With a heaviness in his step that had not been there previously, he made his way to the home of the gaon Rav Yitzchak Horowitz to seek his counsel. He poured out the entire story, including the responses of Feivel’s mourners. “What can I do now?” he asked the rav. “The money is not mine; I have a responsibility toward my boss to retrieve it.”
“Right now,” Rav Yitzchak responded gently, “There is truly nothing you can do. They are sitting shivah, and you must allow them to complete their mourning period. After they get up from shivah, we can make a din Torah and discuss it further, but at this point, all you can do is wait.”
There was a lucrative transaction on the table, a transaction that would not necessarily be waiting for the mourners to get up from shivah, but Yaakov realized that he did indeed have no other choice but wait. He might have to lose the deal, but hopefully he would recover the money.
The days seemed to crawl by with excruciating slowness. Monday passed, then Tuesday, then Wednesday. Finally, it was Monday again, and Feivel’s family received their summons to bais din. Rav Yitzchak Horowitz presided over the case, wearing his tallis and tefillin, he called Yaakov up to make his claim.
For the umpteenth time, Yaakov repeated his story. “I came here on the behest of the wealthy Ahron, my boss, to complete a business venture. He gave me a large sum of money to tie up the deal. I arrived just before the onset of Shabbos, and I asked around, looking for a trustworthy person who would be able to safeguard the money over Shabbos.
“Someone directed me to Feivel the innkeeper, describing his honesty and piety, and I followed his advice. I gave Feivel my money, trusting him to return it after Shabbos. Unfortunately, over Shabbos, Feivel became ill and passed away, but I need back the money. My boss’s money.”

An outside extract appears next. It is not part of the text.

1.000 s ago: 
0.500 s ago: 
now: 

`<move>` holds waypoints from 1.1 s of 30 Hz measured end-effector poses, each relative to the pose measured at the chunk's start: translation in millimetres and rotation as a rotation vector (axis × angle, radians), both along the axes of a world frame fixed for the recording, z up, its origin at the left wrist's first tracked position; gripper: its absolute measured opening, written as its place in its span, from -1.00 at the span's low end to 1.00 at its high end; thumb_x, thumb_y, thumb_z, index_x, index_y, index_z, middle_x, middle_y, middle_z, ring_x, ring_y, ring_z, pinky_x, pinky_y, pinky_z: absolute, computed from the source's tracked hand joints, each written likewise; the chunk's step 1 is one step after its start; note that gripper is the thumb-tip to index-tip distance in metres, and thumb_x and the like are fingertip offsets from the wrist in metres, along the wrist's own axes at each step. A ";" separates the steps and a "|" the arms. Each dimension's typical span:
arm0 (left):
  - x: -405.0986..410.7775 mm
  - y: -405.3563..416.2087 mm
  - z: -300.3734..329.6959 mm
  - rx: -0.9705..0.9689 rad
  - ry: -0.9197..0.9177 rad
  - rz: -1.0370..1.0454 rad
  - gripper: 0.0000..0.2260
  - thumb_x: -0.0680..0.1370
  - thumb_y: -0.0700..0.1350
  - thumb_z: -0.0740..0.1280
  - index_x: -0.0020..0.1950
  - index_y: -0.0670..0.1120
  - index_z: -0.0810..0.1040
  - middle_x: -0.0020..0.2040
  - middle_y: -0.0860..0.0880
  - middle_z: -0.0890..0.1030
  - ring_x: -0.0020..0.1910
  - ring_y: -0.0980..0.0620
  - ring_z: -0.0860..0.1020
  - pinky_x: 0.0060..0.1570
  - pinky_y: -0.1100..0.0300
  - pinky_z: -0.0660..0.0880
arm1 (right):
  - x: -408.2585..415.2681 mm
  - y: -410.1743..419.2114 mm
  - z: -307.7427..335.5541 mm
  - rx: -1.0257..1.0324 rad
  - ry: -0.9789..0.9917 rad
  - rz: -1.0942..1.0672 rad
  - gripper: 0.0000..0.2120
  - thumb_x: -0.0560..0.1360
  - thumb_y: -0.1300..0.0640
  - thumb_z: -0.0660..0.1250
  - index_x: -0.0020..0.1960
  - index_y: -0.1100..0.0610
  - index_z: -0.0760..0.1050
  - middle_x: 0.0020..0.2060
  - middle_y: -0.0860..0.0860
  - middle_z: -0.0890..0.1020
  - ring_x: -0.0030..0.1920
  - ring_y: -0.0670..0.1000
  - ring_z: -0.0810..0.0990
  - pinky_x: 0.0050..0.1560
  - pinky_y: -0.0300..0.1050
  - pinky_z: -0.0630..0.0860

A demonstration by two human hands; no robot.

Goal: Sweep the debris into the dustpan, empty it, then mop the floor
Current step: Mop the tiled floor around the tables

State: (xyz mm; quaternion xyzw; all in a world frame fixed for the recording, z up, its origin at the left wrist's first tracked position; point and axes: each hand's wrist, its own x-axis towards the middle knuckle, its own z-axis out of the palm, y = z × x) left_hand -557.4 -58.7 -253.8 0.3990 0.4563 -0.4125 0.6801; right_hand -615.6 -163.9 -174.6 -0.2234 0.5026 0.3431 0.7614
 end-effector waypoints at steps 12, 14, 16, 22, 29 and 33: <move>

It was Gitta’s turn to respond and she stood up. “I never heard anything about this from my husband,” she attested. “And neither did my children. This man barges and demands money from us, without anything to prove his story. Why are we obligated to give some of our inheritance to him just because he says so? For all we know, he just wants to take advantage of a poor widow and orphans to satisfy his own pockets.”
The bais din began to go through the halachos carefully to determine how to rule. They determined that because Yaakov had brought some weak proofs of his position, the family was obligated to swear that they knew nothing about the story if they didn’t want to give him the money he was demanding.
Swearing is something that the Torah takes very seriously, and it is only under very specific circumstances that swearing is required. But now the family was required to swear, obligated to swear, if they wanted to keep the money.
“We are ready to swear,” the family said.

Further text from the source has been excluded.